The principles stated and the views set forth in this concurrence do not apply to the rights and the obligations of the board and the town which may have arisen from the deeds made by the board to the town for other properties and the leases upon them made by the town to the board for the reason that these matters are not involved or presented in this proceeding and as to them no opinion is entertained or expressed.

Though as already stated I concur in the judgment of reversal, I would, for the foregoing reasons, consider and decide the questions actually presented, and hold that the deed and the contract are invalid, that the recreation property may be purchased by the town from its owner, the United States of America, free of any claim or equity of the board, and that the proceeds of the bonds may be used for that purpose.

I completely disagree with the conclusion of Judge Fox, as indicated in his concurring opinion, that the view expressed by me, that the town may purchase the recreation property free of any claim or equity of the board approves "the unworthy spectacle of the repudiation by a governmental agency of its solemn agreement, and of such repudiation being made effective by the mandate of this Court". There is no basis, in law or in fact, for the use of the quoted language. It erroneously assumes the validity of a manifestly invalid undertaking, and it is not supported by sound reason or by citation of authority.
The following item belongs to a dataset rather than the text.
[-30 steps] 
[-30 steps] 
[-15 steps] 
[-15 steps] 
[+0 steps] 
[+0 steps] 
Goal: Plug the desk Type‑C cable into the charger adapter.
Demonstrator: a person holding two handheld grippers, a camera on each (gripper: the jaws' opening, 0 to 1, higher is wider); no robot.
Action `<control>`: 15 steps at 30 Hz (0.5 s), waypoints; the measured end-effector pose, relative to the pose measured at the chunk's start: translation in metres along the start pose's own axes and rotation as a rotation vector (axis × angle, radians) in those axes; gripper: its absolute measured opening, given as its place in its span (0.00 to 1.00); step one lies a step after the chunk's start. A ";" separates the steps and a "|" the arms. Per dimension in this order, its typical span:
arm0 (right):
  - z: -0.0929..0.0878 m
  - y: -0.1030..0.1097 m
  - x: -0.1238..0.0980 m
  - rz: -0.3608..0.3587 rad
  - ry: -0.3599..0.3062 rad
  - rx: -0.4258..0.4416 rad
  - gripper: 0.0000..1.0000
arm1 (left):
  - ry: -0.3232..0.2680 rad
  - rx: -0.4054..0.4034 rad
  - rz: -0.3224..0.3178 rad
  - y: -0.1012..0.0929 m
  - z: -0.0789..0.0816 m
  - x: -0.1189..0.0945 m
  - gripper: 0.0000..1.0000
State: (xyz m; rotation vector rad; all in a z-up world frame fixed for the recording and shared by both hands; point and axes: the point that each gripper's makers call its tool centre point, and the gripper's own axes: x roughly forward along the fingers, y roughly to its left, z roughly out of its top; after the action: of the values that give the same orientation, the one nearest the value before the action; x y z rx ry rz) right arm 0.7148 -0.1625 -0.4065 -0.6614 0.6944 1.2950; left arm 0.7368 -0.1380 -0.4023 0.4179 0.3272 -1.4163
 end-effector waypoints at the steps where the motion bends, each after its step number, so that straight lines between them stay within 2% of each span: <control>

It is also inconsistent with the holding of the majority, for the assumption of the validity of the instrument of October 10, 1941, necessarily presupposes consideration and determination of that question which the majority in which he is included has refused to do.

As I have demonstrated by the citation of numerous decisions of this Court, the so-called contract of October 10, 1941, is clearly and completely invalid and unenforceable, at law and in equity, and the contention that the refusal by the town to comply with such an undertaking can amount to the "repudiation" of its "solemn agreement" when no such "solemn agreement" exists at law or in equity, or that supposed or fanciful "equities" can spring into being from or by virtue of an invalid and unenforceable undertaking, in the total absence of any authority for either assertion, is an enigma which, I submit, his concurring opinion merely presents and proclaims but utterly fails to solve or explain. The conclusive answer is that there can be no "repudiation", recognizable as such at law or in equity, of a void undertaking and that of itself it can create no rights or equities in favor of any party to it. In consequence the refusal of the town to abide by the void contract of October 10, 1941, does not repudiate any legally valid or binding promise, or justify the inference that in purchasing the property with the proceeds of the bonds, its own funds, it invades or violates any existing legal or equitable right or claim of the board.

I am authorized to state that Judge Riley concurs with me in the views expressed in this opinion.


I concur in the holding of the majority in this proceeding. However important it may be that the existing dispute between the Board of Education of Kanawha County and the Town of South Charleston be settled, it is just as important that in a matter involving the approval and marketing of the bonded obligations of the state, counties, school districts and municipalities correct rules of procedure and action be defined and adhered to. With this thought in mind I am of the opinion that the function of the Attorney General, in cases of this character, is limited to passing on the legality of the bond issue, without regard to how the proceeds thereof may be expended, and I think we have authority for this position in the holding of this Court in Baxa v. Partlow, cited in the majority opinion. Of course, an expenditure for a purpose other than that for which the issue was proposed, can be prevented by appropriate proceedings independent of any question of the legality of the bond issue itself.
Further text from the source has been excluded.